On the screen

Plato’s so-called ‘myth of the cave’ is proverbial. For generations, it served as a warning against ignorance, against the power of complacence. For many, it underlines the liberating force of rising above appearances but also the high cost of knowledge. The Matrix, the Island, the modern incarnations of the Platonic myth are as widespread as they are appealing.

The prisoner in Plato’s cave is reduced to being an observer in a world reduced to projections on a screen, the cave wall. An emaciated viewer in front of an emaciated stage, where the experience of the outside world is mediated ad infinitum. There is no way out, because the screen is the way, and as any screen, it is self-pointing, self-referential, self-defeating.

Over the last two decades, we’ve experienced the rise of the Screen. The smartphone, the tablet, the ubiquitous screen doesn’t cease to mediate and supposedly enhance our experience of the world. The modern world is the digital tyranny of the Screen. Or a tyranny in the making, the screenification of the post-industrial world. Plato is back.

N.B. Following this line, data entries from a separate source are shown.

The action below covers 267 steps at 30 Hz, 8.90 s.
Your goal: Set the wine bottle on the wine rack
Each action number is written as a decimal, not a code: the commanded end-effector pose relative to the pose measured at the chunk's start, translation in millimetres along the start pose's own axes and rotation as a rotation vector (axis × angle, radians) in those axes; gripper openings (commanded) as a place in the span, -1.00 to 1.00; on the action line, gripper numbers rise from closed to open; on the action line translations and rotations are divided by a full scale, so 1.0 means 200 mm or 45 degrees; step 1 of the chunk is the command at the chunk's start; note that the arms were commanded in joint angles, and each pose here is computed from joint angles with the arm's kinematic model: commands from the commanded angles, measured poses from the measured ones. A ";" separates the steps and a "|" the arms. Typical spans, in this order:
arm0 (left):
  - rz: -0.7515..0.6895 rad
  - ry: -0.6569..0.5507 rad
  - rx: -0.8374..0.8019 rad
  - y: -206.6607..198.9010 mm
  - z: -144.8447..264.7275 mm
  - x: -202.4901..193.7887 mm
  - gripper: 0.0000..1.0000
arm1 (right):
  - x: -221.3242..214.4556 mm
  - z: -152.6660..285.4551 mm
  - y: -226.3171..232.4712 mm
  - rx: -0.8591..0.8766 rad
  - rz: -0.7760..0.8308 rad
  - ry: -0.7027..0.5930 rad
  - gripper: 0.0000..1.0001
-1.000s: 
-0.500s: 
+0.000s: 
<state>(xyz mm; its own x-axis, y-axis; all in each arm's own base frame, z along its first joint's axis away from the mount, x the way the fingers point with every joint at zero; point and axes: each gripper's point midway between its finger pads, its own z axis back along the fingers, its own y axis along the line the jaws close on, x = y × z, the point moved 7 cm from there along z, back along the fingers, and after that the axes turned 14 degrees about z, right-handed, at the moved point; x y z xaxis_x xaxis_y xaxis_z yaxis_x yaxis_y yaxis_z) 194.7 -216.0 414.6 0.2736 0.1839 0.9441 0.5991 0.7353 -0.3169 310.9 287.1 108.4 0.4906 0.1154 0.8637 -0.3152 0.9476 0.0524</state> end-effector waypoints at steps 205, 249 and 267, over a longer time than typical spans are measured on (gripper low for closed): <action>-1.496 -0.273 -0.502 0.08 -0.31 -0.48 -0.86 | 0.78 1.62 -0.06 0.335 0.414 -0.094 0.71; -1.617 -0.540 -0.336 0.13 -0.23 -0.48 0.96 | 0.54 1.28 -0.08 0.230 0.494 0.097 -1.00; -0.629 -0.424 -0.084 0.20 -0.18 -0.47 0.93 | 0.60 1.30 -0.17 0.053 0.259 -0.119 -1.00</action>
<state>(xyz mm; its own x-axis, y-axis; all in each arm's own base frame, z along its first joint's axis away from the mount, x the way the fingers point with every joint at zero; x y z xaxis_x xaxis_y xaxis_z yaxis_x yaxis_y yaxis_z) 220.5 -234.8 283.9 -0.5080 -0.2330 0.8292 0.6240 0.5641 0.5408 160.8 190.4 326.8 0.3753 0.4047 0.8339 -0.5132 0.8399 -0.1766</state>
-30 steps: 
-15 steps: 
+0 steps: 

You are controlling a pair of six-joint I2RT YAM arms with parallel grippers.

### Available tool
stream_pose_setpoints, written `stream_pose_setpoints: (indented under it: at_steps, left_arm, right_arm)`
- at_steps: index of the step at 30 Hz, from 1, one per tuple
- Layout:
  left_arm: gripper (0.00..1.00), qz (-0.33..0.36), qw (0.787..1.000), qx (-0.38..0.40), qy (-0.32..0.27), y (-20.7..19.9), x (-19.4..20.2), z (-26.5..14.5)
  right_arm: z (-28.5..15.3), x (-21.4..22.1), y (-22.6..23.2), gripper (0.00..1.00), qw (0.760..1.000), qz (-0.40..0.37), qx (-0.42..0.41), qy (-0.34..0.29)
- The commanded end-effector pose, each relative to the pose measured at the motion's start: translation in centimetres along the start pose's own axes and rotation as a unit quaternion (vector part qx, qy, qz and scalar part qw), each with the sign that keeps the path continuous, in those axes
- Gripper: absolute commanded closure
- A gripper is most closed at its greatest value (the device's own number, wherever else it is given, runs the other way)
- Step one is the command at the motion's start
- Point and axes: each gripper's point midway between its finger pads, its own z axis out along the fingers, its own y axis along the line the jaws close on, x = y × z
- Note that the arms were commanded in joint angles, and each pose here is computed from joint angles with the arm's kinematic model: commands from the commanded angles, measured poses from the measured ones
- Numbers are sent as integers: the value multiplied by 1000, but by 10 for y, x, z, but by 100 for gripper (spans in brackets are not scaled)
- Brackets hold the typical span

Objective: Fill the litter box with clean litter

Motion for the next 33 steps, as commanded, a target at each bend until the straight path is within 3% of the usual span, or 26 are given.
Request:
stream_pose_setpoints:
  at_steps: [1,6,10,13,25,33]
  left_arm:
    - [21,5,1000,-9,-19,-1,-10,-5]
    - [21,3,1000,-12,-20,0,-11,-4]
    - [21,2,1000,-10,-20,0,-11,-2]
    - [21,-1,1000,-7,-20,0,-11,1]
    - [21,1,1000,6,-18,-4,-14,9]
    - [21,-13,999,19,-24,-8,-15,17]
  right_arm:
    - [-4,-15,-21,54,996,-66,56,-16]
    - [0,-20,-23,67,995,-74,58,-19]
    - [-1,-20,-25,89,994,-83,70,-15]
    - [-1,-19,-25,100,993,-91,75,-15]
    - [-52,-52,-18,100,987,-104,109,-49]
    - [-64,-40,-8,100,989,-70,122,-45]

One of the leading sci-fi topoi of this generation is the complete surrender of human life to the Screen. Romance and dating is already undergoing a Screen revolution. Democracy, political and social debate are increasingly Screen-mediated. Shopping, exchange, too. One by one, human activities, which have always been carried out in analog, are being inflected by their submission to the digital Screen. The pandemic may not have introduced any new trends, but it certainly accelerated existing one.

The cave is getting larger and brighter, but the sun feels ever more distant, and our eyes ever more riveted to the dancing shadows on the wall.